Case Study 1: CNB's Overnight Plan Change Investigation

Lisa Tran's Deep Dive into a Production Access Path Regression


The Setting

Continental National Bank processes 500 million transactions daily across four LPARs. The nightly batch cycle — a sequence of 47 jobs that must complete within a 4-hour window between 11:00 PM and 3:00 AM — is the heartbeat of the bank's operations. Every account balance, every reconciliation, every regulatory report depends on this cycle completing on time.

Job ACCTRCN7, the account reconciliation step, is the single most critical job in the cycle. It joins the day's transactions against the account master to validate that running balances are correct, flag discrepancies, and produce the reconciliation report that audit requires every morning by 6:00 AM.

For eighteen months, ACCTRCN7 has been completing in 20–24 minutes. It's been a non-event — exactly what production operations people want.

Until Tuesday.


The Incident

03:47 AM — Rob Calloway, batch operations lead, notices ACCTRCN7 has been running for 88 minutes. Normally it would have completed 66 minutes ago. The downstream jobs — regulatory reporting, GL posting, statement generation — are all queued and waiting.
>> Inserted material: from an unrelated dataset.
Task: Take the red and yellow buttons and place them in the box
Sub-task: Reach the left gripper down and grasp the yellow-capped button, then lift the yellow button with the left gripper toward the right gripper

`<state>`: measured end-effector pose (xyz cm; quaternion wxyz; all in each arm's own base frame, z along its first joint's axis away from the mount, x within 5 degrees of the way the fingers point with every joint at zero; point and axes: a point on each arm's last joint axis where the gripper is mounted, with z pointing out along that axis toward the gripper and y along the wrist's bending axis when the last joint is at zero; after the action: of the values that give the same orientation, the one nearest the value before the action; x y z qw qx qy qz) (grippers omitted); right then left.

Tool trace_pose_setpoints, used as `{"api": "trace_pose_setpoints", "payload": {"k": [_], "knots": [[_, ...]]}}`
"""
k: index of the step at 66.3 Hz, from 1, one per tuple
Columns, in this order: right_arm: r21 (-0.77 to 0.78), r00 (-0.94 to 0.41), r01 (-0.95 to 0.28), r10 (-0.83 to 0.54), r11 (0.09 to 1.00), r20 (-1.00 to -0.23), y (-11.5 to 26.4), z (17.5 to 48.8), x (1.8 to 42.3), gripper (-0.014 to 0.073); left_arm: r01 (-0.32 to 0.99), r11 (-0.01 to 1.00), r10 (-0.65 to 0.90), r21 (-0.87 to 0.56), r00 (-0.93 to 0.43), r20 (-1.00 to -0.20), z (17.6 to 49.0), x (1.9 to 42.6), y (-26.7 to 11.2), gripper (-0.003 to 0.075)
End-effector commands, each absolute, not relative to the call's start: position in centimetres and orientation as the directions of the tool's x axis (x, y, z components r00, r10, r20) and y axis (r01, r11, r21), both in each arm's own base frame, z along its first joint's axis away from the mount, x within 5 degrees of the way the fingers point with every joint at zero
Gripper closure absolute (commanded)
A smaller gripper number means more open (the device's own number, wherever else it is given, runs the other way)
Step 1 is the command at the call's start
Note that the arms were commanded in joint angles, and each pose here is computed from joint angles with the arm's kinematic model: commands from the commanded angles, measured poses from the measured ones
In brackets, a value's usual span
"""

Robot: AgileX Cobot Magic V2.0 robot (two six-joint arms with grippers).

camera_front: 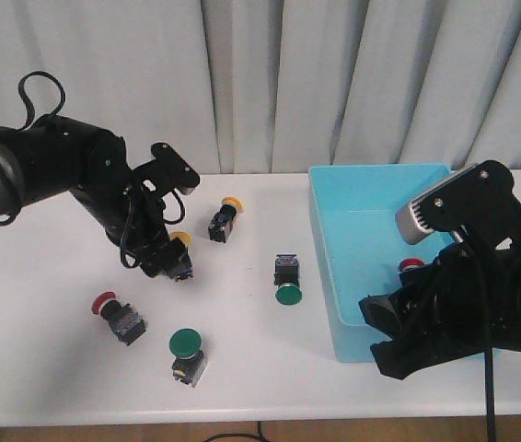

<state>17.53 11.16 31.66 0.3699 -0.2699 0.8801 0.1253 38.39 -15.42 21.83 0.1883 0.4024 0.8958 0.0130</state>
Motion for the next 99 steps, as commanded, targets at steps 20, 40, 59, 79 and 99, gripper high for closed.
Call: {"api": "trace_pose_setpoints", "payload": {"k": [20, 40, 59, 79, 99], "knots": [[0.001, -0.503, -0.571, -0.349, 0.821, -0.79, 11.2, 33.3, 17.7, 0.0202, 0.796, 0.595, 0.736, 0.111, -0.485, -0.472, 22.2, 44.9, -15.2, 0.0133], [0.001, -0.503, -0.571, -0.349, 0.821, -0.79, 11.2, 33.3, 17.7, 0.0202, 0.81, 0.579, 0.753, 0.093, -0.487, -0.442, 19.0, 46.4, -15.7, 0.0145], [0.001, -0.502, -0.571, -0.349, 0.821, -0.791, 11.2, 33.3, 17.7, 0.0202, 0.813, 0.577, 0.756, 0.082, -0.493, -0.432, 18.8, 46.3, -15.7, 0.0375], [0.0, -0.502, -0.571, -0.349, 0.821, -0.792, 11.2, 33.3, 17.7, 0.0202, 0.806, 0.587, 0.747, 0.068, -0.508, -0.429, 19.1, 46.2, -15.7, 0.0557], [-0.012, -0.49, -0.573, -0.355, 0.819, -0.796, 11.2, 33.4, 17.8, 0.0202, 0.695, 0.719, 0.585, 0.001, -0.605, -0.54, 25.5, 44.6, -15.6, 0.0585]]}}
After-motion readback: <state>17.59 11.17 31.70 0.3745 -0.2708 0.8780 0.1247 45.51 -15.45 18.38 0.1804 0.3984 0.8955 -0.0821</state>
03:52 AM — Rob calls Lisa Tran, senior DBA. She's been at CNB for eleven years and has seen hundreds of incidents. Her first question is always the same.

"What changed?"

"Nothing," Rob says. "No code deploy this week. No DDL. Same JCL. I checked the change log."

Lisa knows that "nothing changed" never means nothing changed. Something always changed. The question is what.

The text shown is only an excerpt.